Sunday, May 12, 2013

A Toast for Mothers

Our mothers are as varied and complex as espresso
According to an interesting article in The Economist, scientists reckon there are over 1,200 various chemical substances that reside inside a single-roasted coffee bean. Espresso, of all coffee preparations, releases more of these chemicals than any other preparation. So, too, does motherhood involve more of the human senses than any other act or bond.

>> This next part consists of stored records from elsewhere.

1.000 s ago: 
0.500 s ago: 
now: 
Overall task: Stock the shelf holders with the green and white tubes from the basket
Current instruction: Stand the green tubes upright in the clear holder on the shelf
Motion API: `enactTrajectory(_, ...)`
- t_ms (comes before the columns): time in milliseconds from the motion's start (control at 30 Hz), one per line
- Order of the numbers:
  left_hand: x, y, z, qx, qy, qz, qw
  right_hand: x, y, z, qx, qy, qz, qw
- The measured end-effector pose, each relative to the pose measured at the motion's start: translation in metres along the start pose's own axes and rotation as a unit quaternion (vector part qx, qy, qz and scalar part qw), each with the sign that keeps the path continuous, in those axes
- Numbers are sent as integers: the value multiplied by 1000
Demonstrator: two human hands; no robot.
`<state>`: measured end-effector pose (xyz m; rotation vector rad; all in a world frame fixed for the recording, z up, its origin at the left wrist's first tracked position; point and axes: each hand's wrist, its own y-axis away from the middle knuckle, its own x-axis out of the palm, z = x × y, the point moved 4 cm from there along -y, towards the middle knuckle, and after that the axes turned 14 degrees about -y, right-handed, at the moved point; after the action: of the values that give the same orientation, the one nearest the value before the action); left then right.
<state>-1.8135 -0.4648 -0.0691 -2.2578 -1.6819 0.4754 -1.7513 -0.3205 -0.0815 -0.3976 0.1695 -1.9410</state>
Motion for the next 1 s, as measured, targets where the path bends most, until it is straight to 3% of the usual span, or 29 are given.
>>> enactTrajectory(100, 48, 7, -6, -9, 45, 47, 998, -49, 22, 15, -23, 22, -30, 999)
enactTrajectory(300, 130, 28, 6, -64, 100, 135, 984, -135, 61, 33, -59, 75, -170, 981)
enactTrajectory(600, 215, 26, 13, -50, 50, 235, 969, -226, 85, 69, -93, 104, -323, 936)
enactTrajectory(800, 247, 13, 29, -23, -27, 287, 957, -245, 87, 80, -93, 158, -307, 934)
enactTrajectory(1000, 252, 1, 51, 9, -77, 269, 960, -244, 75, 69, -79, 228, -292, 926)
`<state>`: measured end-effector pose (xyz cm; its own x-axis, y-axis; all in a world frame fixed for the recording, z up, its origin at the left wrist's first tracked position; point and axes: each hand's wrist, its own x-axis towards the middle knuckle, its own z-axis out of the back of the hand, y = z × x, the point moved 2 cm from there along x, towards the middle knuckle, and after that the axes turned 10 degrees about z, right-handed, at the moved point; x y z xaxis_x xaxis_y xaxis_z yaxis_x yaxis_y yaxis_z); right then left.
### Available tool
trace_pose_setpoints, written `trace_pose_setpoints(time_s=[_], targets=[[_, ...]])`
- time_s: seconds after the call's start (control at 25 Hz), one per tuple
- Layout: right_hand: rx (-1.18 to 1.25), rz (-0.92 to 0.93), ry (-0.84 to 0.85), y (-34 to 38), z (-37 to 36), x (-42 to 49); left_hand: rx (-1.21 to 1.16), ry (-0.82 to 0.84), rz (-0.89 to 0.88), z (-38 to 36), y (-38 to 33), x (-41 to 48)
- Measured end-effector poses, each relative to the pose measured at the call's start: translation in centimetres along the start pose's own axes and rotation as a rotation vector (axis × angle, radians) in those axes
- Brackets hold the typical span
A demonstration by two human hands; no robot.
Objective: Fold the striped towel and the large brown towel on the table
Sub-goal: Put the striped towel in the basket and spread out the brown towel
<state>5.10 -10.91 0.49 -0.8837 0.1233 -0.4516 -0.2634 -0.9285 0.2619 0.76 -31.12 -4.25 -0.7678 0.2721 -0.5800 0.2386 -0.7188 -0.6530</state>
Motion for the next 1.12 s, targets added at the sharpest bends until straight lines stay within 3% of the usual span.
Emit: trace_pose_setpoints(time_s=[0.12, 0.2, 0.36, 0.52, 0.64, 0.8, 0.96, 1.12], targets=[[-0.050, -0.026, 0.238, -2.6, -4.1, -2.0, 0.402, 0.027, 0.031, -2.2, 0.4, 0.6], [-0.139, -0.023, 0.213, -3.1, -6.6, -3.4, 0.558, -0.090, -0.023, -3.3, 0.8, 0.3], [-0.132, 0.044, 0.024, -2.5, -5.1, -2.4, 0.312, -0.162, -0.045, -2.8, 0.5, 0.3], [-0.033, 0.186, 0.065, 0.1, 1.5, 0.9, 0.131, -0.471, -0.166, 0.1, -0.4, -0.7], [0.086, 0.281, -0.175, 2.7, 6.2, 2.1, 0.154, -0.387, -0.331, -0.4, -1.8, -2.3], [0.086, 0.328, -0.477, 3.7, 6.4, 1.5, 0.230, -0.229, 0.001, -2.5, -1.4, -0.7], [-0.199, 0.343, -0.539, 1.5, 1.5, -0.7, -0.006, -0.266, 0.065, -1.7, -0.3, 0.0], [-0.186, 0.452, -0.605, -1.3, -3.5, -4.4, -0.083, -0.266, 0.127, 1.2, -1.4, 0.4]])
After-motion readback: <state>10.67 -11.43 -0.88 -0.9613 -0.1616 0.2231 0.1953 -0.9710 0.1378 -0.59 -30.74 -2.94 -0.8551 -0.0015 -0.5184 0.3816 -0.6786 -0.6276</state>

For a variety of reasons, we are most attached to our mothers, more so than our fathers, siblings, or relatives. Mothers always seem near, even when they are not physically nearby. Mothers always seem to "know", even when they don't understand what might really be going on. Mothers always seem to care, even when it is hard to do so on our behalf. In some way, these and other factors contribute to the attachment that makes mothers top of the family heap.

Thanks to Anna Jarvis, Mother's Day is now a thoroughly recognized holiday in the US and beyond, although the roots of celebrating and commemorating motherhood run much deeper than the annual second Sunday of May that officiates the event. Motherhood has been recognized as vital to national interests and statehood going back to the Greeks, and Augustus enacted fairly thorough ordinances centered around motherhood to encourage marriage and procreation to maintain the power of the Roman Empire. 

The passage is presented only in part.